3. What are some languages you’d like to learn in the future?

Now that my PhD research is over and I’ve got much more time on my hands, I’d like to keep working on the maintenance of the languages I’ve already acquired to a greater or lesser extent. However, in the future I would also like to venture into Mandarin or Japanese, time and work permitting. And obviously, I’d love to speak fluent Italian at some point instead of the Itañol I’m currently adept at. Also, I’d love to be conversational in Latin, just because it must be fun.

4. So let’s be honest, what’s the sexiest language?

There is only one sensible answer to this question: the language of the person you fall in love with. But seriously, although it is a highly personal judgment to make, I dare say that for me (surprising as it may seem) a potential list could include Italian, European Portuguese, Southern British English, German and Dutch.

5. What’s the greatest pleasure you get from speaking so many languages?
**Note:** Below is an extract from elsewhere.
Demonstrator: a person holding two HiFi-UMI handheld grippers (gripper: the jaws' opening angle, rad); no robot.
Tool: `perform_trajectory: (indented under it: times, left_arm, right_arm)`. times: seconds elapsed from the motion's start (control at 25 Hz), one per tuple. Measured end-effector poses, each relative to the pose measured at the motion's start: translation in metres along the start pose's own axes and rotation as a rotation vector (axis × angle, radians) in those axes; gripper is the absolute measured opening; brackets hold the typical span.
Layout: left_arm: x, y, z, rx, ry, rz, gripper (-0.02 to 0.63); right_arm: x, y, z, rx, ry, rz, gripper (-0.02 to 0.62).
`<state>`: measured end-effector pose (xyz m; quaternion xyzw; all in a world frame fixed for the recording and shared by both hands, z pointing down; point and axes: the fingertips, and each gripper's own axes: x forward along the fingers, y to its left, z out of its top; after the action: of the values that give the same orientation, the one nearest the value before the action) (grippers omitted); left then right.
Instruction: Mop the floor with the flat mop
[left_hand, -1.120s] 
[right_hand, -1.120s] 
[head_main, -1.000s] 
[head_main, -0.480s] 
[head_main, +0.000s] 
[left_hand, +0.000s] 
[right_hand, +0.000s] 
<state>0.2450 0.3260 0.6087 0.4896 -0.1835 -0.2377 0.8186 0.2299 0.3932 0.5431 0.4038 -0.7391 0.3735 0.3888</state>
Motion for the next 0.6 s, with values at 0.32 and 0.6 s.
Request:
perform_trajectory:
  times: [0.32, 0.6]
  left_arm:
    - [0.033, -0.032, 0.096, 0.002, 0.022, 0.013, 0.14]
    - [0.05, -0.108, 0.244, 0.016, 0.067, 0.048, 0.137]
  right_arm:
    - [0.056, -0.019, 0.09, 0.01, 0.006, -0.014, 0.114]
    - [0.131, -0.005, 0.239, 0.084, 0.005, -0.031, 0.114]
My motivation has evolved over the years. At the very beginning, I was fascinated with sounds and structures. I could dedicate hours to the study of a language from a more practical or a more theoretical perspective. I must admit active communication was not my priority although I greatly enjoyed reading in my target languages. During my university times and later on in Spain, that initial structural orientation changed. While preserving my original passion for linguistics both personally and professionally.

6. Some people say the world is really just going to have a few languages left in a 100 years, do you think this is really true?
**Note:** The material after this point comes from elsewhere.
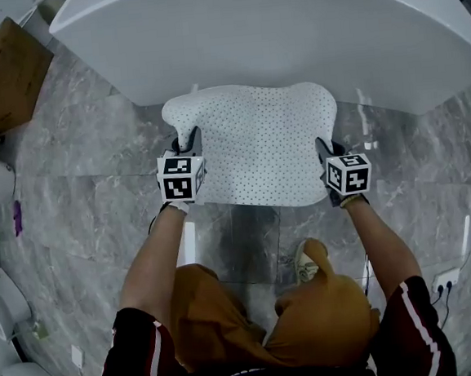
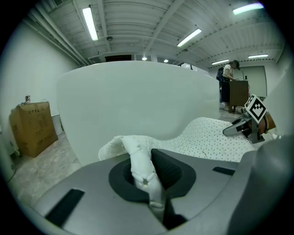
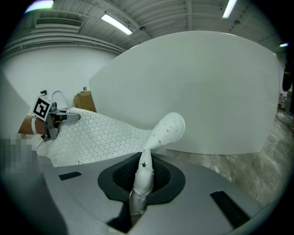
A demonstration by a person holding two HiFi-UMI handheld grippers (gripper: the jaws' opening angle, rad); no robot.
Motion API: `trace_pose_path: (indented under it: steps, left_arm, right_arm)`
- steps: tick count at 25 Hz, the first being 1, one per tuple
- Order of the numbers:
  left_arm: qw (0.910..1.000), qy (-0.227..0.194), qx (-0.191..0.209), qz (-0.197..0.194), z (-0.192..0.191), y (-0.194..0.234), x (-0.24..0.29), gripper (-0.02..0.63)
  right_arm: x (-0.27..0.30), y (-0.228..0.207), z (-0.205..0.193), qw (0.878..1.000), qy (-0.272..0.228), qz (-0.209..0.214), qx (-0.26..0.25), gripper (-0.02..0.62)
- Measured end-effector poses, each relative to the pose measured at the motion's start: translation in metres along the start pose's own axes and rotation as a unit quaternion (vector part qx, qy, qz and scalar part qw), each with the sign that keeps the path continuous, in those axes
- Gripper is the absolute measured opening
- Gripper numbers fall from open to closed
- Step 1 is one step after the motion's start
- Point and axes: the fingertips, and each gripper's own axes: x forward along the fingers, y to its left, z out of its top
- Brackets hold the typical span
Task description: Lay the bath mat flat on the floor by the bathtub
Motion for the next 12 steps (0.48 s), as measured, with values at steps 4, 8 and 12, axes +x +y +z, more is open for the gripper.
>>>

As a trained linguist, I must admit that languages are dying out. However, it is impossible that only a handful of them will be left in 100 years. Language plays an important part in our social structure as the main identity marker. This fact – explained easily by evolutionary biology – makes us feel attached to the code we are using as it allows us to feel part of a community and easily identify others who belong to it. Therefore, languages get diversified into dialects, which then turn into separate languages. Although this traditional view of a dialect continuum may not hold in a globalised world with fairly universal schooling, it is true that people and states protect national languages and their position is safe. Smaller languages, with no political support, are at a huge disadvantage and yes: they’re the vast majority. I may express an unpopular view now, but this is a natural process. As linguists, we should try and record as many nearly extinct languages as we can as they can enrich our knowledge and give insight into original ways of perceiving the world’s phenomena. Yet languages serve the purpose of communicating. In a world where we no longer communicate only with our fellow villagers and the inhabitants of surrounding villages, it is only natural that the languages of greater territories – culturally or politically related – will take over to some extent. But there are many such languages, so there is no real danger of only a few will remaining. Still, those languages will have their dialectal diversity, often influenced by the autochthonous substrata upon which they developed. It is, at the end of the day, absolutely impossible for over eight billion people to speak the same language. Even if one tongue was artificially imposed – although this is only a thought experiment and highly unlikely to occur in the real world – it would most likely soon split into a series of mutually unintelligible dialects with a certain amount of diglossia between the local variety used for everyday purposes and the official variety used as a lingua franca.

7. What is your message to young (and not so young) people out there who are interested in studying multiple languages?

Do whatever you love and do it from the heart! Be good to yourself, don’t compare yourself to others, find you own motivation, set your own smart goals and be proud of your successes. Reward yourself for every milestone and sympathise with yourself when you fail. Go public, humility is a value but publicity is one too. Be social, get affiliated! Meet other people with similar interests and let them inspire you while you inspire them.